L'évolution du marché du travail est le meilleur étalon pour suivre l'évolution d'une récession et mesurer sa sévérité. Parce que c'est un indicateur économique précis. Mais surtout parce qu'il porte sur la conséquence la plus dévastatrice d'une récession, en termes humains et sociaux.

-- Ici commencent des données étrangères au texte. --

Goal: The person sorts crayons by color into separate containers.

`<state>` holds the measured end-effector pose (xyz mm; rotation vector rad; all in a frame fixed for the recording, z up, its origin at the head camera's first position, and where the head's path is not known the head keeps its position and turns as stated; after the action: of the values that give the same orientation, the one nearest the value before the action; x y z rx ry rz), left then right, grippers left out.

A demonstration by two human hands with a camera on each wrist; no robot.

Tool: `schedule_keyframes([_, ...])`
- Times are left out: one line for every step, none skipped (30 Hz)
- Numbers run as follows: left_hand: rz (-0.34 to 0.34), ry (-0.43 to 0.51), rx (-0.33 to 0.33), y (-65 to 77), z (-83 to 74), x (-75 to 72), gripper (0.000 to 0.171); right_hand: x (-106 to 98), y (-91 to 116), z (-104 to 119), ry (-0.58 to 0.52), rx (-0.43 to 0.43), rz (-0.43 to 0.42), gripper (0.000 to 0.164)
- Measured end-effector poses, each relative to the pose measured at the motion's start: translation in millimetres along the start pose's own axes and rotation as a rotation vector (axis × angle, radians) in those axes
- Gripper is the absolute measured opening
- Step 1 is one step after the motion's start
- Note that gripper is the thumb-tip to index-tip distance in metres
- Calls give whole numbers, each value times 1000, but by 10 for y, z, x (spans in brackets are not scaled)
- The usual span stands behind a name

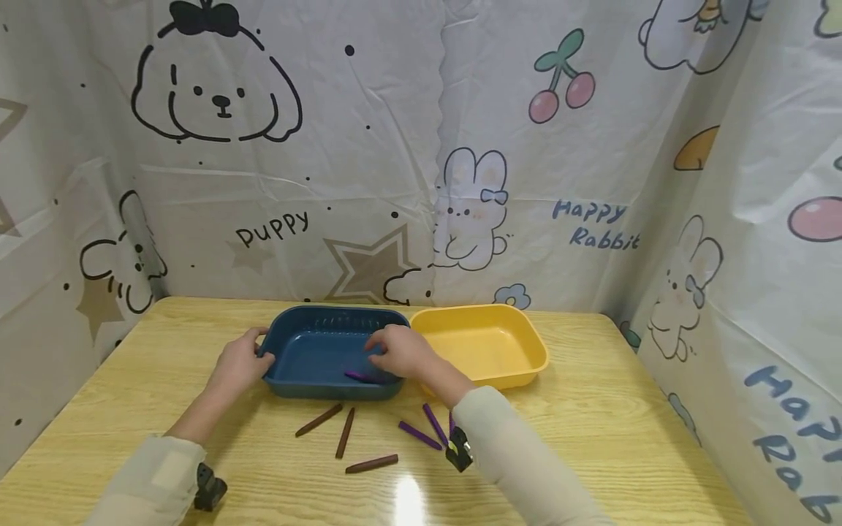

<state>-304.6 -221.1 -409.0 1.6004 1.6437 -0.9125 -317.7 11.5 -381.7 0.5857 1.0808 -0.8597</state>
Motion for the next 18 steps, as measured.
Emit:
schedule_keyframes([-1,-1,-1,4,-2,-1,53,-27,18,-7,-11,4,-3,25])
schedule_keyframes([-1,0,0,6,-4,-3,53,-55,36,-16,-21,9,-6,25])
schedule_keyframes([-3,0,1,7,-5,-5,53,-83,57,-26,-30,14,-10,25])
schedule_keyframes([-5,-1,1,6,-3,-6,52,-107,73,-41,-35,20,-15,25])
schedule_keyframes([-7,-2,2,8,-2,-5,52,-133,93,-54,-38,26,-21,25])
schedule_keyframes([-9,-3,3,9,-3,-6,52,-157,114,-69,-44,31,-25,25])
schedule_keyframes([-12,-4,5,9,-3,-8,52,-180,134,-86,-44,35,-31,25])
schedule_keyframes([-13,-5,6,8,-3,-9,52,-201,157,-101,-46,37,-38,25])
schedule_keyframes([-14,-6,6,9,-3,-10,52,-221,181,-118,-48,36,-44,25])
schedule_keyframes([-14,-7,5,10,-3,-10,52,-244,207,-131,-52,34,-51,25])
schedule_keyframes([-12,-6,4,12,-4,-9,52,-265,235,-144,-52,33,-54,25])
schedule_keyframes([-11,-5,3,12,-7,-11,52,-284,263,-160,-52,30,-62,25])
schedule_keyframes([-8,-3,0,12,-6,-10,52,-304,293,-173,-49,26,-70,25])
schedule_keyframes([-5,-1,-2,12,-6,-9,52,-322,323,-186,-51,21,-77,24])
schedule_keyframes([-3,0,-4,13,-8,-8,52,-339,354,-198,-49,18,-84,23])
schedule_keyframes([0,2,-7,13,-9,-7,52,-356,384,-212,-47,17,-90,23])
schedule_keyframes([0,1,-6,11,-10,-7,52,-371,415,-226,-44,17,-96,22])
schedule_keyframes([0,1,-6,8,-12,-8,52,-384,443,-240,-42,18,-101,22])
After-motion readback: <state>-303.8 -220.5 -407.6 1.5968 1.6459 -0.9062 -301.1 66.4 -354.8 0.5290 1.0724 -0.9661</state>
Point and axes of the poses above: each hand's wrist, its own y-axis away from the middle knuckle, its own x-axis out of the palm, z = x × y, the point moved 8 cm from there along -y, towards the middle knuckle, and after that the axes turned 3 degrees about -y, right-handed, at the moved point
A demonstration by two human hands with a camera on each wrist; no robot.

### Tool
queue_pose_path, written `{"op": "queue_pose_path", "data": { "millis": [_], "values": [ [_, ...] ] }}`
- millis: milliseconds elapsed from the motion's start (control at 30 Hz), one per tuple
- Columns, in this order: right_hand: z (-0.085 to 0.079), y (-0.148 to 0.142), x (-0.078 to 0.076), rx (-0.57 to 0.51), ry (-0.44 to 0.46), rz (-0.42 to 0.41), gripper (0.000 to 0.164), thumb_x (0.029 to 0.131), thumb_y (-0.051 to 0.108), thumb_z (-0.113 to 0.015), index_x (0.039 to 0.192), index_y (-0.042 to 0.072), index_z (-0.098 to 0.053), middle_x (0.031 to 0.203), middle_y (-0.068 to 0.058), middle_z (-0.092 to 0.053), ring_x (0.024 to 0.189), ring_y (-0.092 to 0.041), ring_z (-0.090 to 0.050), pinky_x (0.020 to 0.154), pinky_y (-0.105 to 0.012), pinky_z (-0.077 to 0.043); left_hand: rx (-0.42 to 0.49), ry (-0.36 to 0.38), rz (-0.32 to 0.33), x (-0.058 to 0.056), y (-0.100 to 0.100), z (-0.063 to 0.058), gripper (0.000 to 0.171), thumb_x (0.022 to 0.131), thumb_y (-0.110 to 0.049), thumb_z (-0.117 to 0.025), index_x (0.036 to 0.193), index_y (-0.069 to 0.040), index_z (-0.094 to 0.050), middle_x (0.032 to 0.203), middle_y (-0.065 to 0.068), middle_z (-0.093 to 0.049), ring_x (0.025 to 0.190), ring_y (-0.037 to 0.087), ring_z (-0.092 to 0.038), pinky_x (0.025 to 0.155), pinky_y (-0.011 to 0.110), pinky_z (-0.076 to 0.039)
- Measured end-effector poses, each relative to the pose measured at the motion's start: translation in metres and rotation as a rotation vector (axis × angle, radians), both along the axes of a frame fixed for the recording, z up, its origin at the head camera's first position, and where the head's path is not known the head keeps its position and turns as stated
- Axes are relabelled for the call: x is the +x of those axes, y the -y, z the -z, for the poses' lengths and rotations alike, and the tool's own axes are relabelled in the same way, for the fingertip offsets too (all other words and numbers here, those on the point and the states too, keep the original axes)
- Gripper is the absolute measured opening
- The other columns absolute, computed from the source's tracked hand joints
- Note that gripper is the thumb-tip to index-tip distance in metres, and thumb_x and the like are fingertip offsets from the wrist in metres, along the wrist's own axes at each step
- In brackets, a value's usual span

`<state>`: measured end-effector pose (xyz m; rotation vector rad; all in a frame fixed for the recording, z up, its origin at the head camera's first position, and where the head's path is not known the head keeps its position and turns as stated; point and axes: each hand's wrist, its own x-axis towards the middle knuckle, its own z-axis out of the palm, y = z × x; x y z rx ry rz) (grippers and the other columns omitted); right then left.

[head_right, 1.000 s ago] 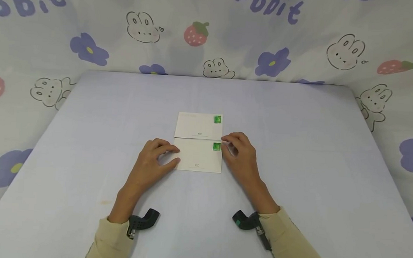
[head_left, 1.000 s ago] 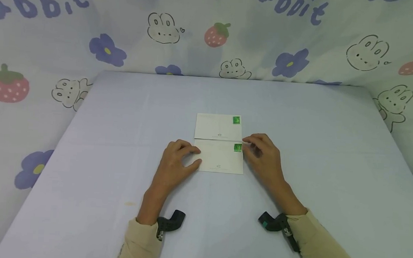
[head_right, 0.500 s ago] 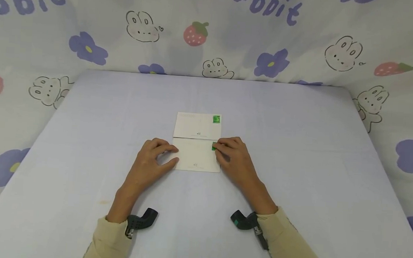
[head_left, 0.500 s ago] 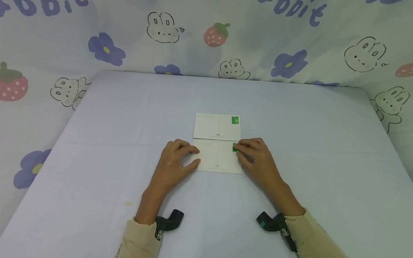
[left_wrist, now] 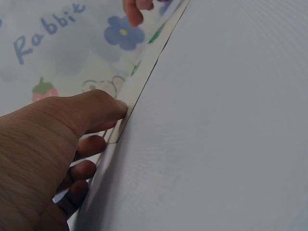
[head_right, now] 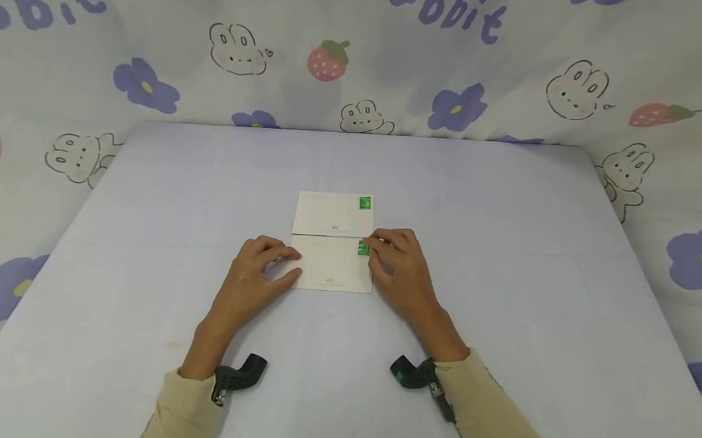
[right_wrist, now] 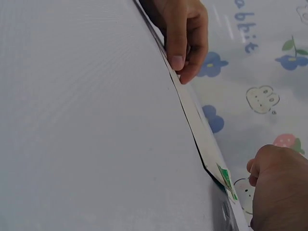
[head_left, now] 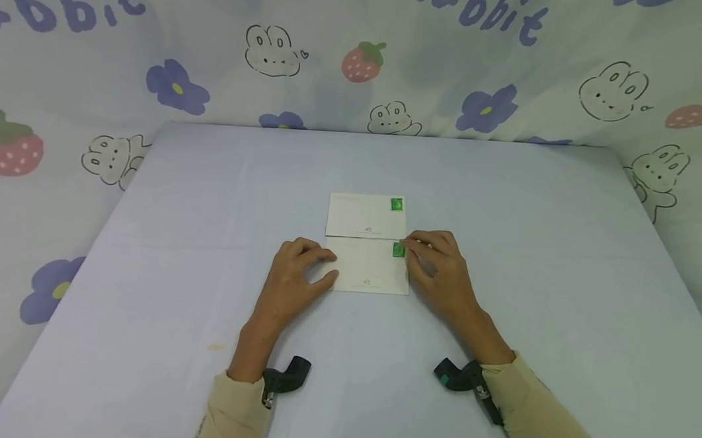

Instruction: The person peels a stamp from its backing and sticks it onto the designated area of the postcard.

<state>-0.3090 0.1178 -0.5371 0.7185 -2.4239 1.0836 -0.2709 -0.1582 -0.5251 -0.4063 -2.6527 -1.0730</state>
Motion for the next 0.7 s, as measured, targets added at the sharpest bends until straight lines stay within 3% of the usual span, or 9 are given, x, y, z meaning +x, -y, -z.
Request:
{"op": "queue_pose_path", "data": {
  "millis": [333, 500, 700],
  "values": [
    [0.0014, 0.0011, 0.0001, 0.093, 0.023, -0.043, 0.021, 0.088, 0.003, -0.073, 0.109, 0.005, -0.077, 0.115, -0.008, -0.070, 0.111, -0.026, -0.053, 0.092, -0.041, -0.044, -0.020, 0.034, -0.025, 0.0006, 0.0000, 0.0001, 0.021, 0.081, -0.012, -0.084, 0.101, -0.012, -0.076, 0.103, 0.003, -0.059, 0.095, 0.023, -0.049, 0.083, 0.037, -0.043],
    [0.0007, 0.0002, 0.0006, 0.139, 0.015, -0.050, 0.020, 0.088, 0.005, -0.074, 0.107, 0.006, -0.078, 0.113, -0.007, -0.070, 0.110, -0.027, -0.053, 0.087, -0.044, -0.040, -0.024, 0.027, -0.020, 0.0005, -0.0004, -0.0007, 0.021, 0.081, -0.012, -0.084, 0.101, -0.012, -0.076, 0.103, 0.003, -0.060, 0.094, 0.024, -0.049, 0.083, 0.037, -0.043],
    [0.0014, -0.0008, -0.0001, 0.071, -0.014, -0.029, 0.020, 0.089, 0.003, -0.070, 0.108, 0.006, -0.077, 0.115, -0.006, -0.069, 0.110, -0.026, -0.053, 0.090, -0.041, -0.042, -0.026, 0.031, -0.023, 0.0009, -0.0013, -0.0009, 0.020, 0.082, -0.012, -0.083, 0.100, -0.011, -0.076, 0.102, 0.004, -0.060, 0.094, 0.024, -0.049, 0.083, 0.038, -0.043]
  ]
}}
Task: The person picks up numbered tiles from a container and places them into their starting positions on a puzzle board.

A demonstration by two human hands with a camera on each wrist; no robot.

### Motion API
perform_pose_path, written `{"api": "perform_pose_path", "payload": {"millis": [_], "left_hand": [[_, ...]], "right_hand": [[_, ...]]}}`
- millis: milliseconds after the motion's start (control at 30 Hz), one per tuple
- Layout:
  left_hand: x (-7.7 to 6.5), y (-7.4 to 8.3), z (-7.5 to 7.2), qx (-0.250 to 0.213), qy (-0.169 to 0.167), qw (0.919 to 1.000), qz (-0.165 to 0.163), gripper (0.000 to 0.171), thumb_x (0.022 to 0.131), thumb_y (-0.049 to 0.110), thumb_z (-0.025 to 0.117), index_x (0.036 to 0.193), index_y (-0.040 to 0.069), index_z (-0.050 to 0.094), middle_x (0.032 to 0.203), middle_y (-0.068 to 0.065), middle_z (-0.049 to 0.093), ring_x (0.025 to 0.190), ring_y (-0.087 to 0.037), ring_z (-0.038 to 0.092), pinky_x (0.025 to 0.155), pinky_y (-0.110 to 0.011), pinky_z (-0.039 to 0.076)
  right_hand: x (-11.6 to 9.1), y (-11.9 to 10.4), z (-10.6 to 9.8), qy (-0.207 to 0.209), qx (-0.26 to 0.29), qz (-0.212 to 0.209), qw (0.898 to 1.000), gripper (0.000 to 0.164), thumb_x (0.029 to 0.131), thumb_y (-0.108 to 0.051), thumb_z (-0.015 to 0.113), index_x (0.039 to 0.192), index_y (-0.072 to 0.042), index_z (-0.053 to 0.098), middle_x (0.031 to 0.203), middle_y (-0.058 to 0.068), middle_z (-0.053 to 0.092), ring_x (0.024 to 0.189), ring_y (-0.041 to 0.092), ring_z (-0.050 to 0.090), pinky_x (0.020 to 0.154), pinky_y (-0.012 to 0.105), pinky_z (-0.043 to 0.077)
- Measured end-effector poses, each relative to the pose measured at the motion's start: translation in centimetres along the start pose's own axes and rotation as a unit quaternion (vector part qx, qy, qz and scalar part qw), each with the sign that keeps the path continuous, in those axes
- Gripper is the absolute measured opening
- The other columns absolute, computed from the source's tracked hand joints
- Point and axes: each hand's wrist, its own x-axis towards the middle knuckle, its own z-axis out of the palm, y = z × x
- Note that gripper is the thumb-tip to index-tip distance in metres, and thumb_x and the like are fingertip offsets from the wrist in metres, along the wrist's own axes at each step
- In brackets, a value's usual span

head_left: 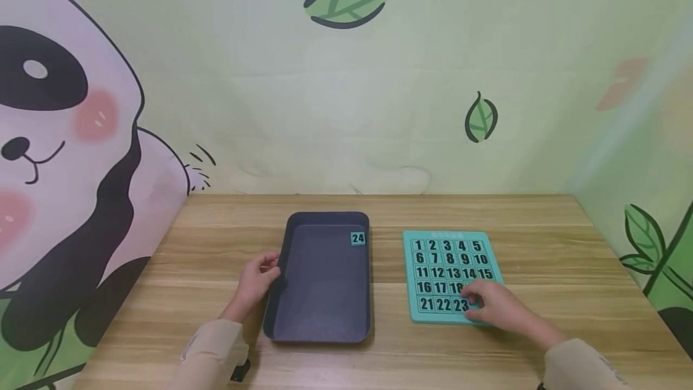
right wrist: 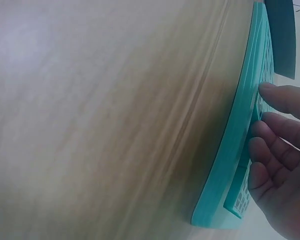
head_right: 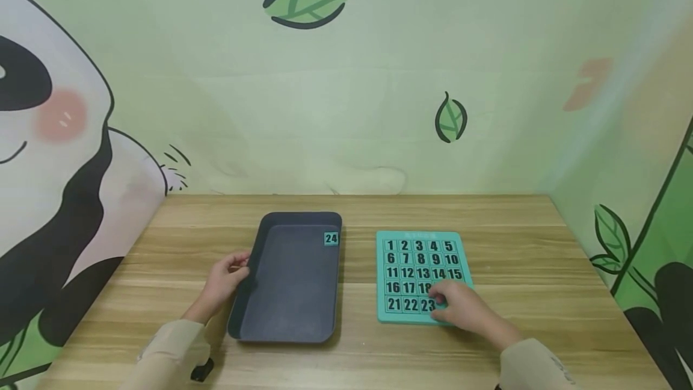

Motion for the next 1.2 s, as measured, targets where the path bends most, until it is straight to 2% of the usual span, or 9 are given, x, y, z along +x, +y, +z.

Une étude du Groupe Financier Banque TD, dont faisait état hier mon collègue Rudy Le Cours, prévoit qu'il y aura une perte de 323 000 emplois pour l'ensemble du Canada entre la fin de 2008 et la fin de 2009.

 

Ce chiffre a fait sursauter bien des gens. Mais en fait, il ne devrait pas nous étonner. Nous sommes en récession et nous sommes entrés, depuis novembre, dans un cycle de perte d'emplois. Les données de Statistique Canada, publiées ce matin, devraient hélas confirmer ce mouvement.

Les économistes s'attendent depuis quelques mois à ce que le taux de chômage canadien, à 6,1% en 2008, grimpe à 7,5-8,0% en 2009, et un peu plus en 2010. Ce qui correspondrait à une perte de 260 000 emplois. La TD, avec une prévision de 8,1% cette année et 8,8% l'an prochain, se classe du côté des pessimistes. À l'autre extrémité du spectre, le Mouvement Desjardins prévoit une perte de 130 000 emplois.

Mais même avec les prévisions plus pessimistes de la Banque TD, la récession que nous traversons s'annonce bien moins mauvaise que les deux précédentes, celles de 1981 et de 1991. Et la différence est saisissante.

Au Canada, l'emploi, à 11,378 millions en juin 1981, est tombé à 10,763 millions en novembre 1982, une perte de 615 000 emplois. Le taux de chômage est passé de 7,3% à 12,9%, une hausse de 5,6 points.

De juin 1990 à septembre 1992, l'emploi est passé de 13,112 à 12,720 millions, une baisse de 428 000 emplois. Le chômage a bondi de 7,6% à 11,6%, quatre points de plus.

La récession de cette année, avec une hausse du taux de chômage de deux points et, au pire, une perte de 326 000 postes - par rapport à un bassin beaucoup plus important de 17,1 millions d'emplois - est presque trois fois moins sévère que celle de 1981 et une fois et demie moins sévère que celle de 1991.

On peut faire le même exercice pour le Québec. Le taux de chômage, à 7,2% en 2008, devrait monter quelque part entre 8,5% et 8,8% en 2009. Comme le recul, de l'avis unanime, sera moins profond qu'ailleurs au Canada, les pertes d'emplois devraient se situer entre 20 000 et 60 000.

C'est beaucoup. Mais 8,5%, ce n'est pas un chômage de crise. C'est le niveau de 2005, que nous trouvions fort satisfaisant à cette époque pourtant pas lointaine.

Au Québec, la différence avec les récessions de 1981 et 1991 est encore plus frappante. D'août 1981 à août 1982, l'emploi est passé de 2,831 à 2,596 millions, une perte de 235 000 postes. Le taux de chômage a grimpé de 9,6% à 15,8%, 6,2 points de plus.

En 1990, le processus a été plus lent. L'emploi est passé de 3,167 millions en juin 1990 à 3,018 millions en avril 1993, une perte de 149 000 emplois. Le taux de chômage est passé de 9,6% à 14,2%.

Je ne veux pas minimiser ce qui se passe. La récession que nous traversons est sévère. Des gens perdront leur emploi par milliers. Chaque fois, c'est un drame. Mais il ne faut pas oublier l'autre côté de la médaille. Une augmentation du chômage de 1,5 point de pourcentage, ça veut aussi dire 98,5% de ceux qui ont un emploi le garderont. Et que 91,3% des travailleurs travailleront, malgré la récession.

Ce qui fera le plus de dommages dans cette récession, ce ne sont pas les pertes d'emploi, relativement limitées dans les circonstances. Mais l'incertitude, l'épée de Damoclès, la peur de perdre son job.